WHAT IS REQUIRED: Count the lines below that contain the word "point", and reply with that number alone.

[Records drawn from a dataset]
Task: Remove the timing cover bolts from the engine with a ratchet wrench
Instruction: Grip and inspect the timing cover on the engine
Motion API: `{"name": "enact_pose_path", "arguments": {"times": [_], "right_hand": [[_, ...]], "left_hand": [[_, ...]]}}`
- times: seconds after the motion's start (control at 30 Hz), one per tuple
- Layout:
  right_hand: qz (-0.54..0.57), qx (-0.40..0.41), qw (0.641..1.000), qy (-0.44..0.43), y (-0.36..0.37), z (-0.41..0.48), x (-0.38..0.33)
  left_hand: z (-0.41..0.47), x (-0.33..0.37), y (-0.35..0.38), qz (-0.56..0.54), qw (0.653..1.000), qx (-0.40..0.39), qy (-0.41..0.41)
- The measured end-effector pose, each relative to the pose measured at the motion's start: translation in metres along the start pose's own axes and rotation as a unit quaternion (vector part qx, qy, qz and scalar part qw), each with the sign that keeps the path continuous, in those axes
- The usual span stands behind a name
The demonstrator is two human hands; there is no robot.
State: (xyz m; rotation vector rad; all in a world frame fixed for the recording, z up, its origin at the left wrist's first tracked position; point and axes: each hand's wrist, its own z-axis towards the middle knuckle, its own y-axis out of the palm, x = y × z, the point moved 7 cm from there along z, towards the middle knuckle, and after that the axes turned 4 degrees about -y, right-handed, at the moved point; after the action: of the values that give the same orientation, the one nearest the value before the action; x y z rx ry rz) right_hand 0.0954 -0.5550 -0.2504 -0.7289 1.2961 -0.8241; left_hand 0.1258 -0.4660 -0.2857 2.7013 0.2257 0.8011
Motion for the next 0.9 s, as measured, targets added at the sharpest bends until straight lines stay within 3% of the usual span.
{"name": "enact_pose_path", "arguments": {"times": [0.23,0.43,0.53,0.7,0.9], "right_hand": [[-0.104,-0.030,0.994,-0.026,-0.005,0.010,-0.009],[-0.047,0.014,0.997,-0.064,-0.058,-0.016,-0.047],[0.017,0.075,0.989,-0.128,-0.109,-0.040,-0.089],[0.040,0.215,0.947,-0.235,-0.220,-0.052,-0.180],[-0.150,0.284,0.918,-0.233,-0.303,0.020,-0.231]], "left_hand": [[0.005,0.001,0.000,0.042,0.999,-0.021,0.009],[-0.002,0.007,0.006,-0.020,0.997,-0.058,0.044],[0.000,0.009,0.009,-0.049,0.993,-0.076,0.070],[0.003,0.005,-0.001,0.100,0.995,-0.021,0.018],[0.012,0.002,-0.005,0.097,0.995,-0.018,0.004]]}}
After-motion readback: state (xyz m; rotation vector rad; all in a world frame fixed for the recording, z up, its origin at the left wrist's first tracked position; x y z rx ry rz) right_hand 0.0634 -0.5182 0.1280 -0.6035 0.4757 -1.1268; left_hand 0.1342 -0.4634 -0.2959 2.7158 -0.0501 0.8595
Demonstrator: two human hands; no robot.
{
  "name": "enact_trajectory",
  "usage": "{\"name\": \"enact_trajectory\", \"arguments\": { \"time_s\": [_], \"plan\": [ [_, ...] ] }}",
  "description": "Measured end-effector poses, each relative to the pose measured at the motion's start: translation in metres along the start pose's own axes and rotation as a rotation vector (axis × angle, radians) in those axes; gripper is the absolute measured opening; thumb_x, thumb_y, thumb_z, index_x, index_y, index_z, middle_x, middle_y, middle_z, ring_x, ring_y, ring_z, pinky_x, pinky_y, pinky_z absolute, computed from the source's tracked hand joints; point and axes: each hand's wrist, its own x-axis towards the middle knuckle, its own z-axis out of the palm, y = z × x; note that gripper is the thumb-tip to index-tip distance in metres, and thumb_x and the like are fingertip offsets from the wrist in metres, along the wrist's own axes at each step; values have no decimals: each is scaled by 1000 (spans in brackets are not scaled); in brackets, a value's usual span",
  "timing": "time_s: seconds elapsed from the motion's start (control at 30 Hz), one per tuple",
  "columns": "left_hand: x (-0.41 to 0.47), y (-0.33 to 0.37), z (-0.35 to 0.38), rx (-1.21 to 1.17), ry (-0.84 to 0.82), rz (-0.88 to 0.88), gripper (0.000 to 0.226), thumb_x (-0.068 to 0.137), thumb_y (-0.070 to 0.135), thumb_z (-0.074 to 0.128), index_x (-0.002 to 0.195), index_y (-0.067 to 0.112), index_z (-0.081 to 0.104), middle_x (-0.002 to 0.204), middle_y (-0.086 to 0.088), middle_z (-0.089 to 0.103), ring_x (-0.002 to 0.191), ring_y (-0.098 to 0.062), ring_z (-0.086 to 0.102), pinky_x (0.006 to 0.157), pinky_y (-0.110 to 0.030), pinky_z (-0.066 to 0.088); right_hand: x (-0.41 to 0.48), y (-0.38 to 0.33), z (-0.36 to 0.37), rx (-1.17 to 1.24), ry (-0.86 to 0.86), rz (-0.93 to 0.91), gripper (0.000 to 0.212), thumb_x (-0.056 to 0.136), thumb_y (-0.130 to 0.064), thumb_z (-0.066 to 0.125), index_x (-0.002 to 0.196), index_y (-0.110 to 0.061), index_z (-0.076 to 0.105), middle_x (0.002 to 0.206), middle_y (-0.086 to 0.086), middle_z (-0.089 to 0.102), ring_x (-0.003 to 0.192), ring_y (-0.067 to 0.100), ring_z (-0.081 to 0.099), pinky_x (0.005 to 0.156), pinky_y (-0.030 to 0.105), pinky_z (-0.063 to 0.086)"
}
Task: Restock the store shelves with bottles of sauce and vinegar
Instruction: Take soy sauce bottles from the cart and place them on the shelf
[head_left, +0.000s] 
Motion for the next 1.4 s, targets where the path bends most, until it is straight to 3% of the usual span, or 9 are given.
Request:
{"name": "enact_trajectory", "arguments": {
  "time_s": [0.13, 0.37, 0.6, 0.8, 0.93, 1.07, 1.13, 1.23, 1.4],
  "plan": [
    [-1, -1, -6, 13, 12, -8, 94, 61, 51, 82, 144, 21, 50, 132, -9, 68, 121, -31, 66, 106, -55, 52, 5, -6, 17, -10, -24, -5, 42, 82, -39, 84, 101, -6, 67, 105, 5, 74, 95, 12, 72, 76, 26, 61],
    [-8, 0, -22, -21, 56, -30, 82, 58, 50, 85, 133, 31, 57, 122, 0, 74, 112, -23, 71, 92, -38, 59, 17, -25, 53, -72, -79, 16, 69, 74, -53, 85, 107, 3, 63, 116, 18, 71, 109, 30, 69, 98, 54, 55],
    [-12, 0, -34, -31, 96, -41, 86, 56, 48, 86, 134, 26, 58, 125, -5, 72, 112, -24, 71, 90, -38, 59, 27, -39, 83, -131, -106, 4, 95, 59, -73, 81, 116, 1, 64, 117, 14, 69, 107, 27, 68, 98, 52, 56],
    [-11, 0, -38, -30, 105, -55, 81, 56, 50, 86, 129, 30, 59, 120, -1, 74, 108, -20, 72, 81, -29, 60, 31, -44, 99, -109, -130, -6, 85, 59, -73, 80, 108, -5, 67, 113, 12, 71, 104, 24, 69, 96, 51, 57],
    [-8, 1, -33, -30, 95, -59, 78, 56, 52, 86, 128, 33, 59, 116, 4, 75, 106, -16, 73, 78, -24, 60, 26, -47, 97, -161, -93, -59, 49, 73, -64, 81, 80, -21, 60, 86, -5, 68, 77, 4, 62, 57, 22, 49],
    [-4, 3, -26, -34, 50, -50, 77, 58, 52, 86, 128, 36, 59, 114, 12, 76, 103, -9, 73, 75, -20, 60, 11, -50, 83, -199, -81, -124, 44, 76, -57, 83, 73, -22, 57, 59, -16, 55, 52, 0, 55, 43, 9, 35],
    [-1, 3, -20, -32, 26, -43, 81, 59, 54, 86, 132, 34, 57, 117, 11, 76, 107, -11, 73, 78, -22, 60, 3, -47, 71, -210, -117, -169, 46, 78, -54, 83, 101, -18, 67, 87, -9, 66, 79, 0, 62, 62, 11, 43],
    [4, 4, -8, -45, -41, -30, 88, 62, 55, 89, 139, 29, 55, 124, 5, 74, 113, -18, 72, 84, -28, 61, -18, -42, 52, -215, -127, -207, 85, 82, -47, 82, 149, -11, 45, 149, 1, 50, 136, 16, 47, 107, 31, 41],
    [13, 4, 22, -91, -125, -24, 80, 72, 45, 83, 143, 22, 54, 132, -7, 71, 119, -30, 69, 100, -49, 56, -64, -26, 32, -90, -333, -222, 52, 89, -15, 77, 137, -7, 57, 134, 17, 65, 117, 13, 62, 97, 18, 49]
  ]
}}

WORKED SOLUTION: 2